NOVE: Artisticamente non molto. Ero nella fase di “cambiamento”, venivo da un periodo molto stressante e avevo bisogno di pace per scrivere cose nuove quindi, in un certo senso, il primo lockdown mi ha aiutato.
CALVINO: In parte ma non del tutto. Quando è scoppiata la pandemia avevamo pronto il disco. Abbiamo riflettuto su come muoverci, ma alla fine abbiamo deciso di uscire perché il disco aveva già avuto una lunga gravidanza: aspettare ulteriormente avrebbe voluto dire forse non farlo vivere naturalmente.
TIGRI: Nel mio caso ha “soltanto” ritardato tutto, perché ero nel pieno delle pre-produzioni delle canzoni che andranno a comporre il mio primo album. Trattandosi di un progetto totalmente nuovo, ai tempi non avevo ancora fatto nessuna comunicazione, nessuno sapeva nulla. Da questo punto di vista mi è andata bene, sarebbe stato spiacevole annunciare il primo singolo e poi non fare più nulla perché bloccato a casa.
PONEE: In realtà non saprei dirlo con certezza per quello che riguarda il progetto PONEE; perché fino a quel momento non avevo nemmeno ancora pubblicato nulla o fatto live in questa nuova veste, non c’erano ancora piani specifici.
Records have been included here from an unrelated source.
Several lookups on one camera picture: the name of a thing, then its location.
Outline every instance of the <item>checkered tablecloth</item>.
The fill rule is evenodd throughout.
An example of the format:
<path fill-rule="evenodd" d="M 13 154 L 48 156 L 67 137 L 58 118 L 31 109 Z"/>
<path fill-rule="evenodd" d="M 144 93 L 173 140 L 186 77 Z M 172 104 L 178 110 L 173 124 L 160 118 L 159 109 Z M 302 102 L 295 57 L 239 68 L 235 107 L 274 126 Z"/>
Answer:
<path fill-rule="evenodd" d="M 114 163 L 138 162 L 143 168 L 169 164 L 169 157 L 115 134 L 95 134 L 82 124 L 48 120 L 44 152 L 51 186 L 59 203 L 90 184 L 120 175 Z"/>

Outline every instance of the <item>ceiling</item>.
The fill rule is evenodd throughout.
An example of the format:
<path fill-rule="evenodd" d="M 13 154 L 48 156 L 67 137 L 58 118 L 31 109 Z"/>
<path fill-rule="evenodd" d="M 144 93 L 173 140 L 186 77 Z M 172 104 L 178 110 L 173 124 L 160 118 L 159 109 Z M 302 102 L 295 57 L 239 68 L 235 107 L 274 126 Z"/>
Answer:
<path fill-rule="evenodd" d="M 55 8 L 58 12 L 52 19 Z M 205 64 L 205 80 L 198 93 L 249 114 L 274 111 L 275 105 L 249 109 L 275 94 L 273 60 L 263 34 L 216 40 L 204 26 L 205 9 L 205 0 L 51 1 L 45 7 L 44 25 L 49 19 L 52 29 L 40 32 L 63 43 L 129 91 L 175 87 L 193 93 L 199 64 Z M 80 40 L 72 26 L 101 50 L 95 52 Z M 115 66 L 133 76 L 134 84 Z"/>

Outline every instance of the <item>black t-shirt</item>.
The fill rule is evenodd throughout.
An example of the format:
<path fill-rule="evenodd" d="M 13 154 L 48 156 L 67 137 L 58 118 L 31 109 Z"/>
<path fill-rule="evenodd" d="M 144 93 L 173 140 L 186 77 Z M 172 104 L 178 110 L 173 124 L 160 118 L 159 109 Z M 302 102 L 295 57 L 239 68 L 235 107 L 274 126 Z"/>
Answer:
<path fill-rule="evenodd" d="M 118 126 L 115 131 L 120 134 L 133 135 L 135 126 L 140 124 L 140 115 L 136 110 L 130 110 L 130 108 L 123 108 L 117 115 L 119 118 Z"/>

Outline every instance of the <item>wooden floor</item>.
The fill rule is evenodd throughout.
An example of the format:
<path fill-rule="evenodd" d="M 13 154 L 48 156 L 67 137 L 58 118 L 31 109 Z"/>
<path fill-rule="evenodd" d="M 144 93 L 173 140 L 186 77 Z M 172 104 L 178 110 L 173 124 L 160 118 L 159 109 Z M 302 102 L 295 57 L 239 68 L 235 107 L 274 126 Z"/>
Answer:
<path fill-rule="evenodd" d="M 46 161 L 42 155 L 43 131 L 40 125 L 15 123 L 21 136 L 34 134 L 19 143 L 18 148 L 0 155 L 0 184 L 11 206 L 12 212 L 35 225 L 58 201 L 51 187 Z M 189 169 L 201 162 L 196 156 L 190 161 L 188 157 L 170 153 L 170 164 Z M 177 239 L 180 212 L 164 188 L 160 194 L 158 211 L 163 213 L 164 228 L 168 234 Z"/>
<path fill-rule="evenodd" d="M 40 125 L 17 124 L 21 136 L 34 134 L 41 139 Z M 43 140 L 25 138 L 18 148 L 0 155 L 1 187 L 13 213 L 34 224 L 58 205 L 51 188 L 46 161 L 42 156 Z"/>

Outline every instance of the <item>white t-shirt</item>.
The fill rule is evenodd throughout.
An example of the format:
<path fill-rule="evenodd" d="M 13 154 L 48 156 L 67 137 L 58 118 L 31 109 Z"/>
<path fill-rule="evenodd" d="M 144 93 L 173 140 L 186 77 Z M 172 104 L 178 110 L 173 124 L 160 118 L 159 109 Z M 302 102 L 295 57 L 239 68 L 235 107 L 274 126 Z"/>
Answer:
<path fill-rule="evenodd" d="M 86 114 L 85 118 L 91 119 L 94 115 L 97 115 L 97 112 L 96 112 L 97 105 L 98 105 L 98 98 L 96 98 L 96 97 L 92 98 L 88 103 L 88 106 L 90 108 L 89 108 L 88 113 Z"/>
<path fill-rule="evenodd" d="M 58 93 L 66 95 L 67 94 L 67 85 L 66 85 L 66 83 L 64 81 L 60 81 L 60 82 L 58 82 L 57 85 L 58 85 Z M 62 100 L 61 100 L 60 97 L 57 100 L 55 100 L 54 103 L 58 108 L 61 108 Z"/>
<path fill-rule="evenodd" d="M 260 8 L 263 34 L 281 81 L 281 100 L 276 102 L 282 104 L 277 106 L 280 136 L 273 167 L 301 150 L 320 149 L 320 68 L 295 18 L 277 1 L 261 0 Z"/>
Sicuramente però avrei voluto rimanere meno nel mondo digitale in questo primo anno di percorso.
ALTRE DI B: In effetti sì. Proprio all'inizio della pandemia, a marzo 2020, saremmo dovuti andare in Texas per partecipare al SXSW, ma dopo settimane di trepidazione hanno annunciato la cancellazione del festival a pochi giorni dalla nostra partenza. Anche il nostro album era praticamente pronto, mancavano solo alcune voci da registrare, ma la pausa virale ci ha costretti a rimandare la fine delle lavorazioni di diversi mesi. E ovviamente, una volta finiti i pezzi, la situazione era cambiata al punto che abbiamo dovuto rivedere le nostre strategie per l'uscita, attendere ancora... Sì, il COVID ha decisamente scombussolato i nostri piani. Per fortuna siamo comunque riusciti ad adattarci.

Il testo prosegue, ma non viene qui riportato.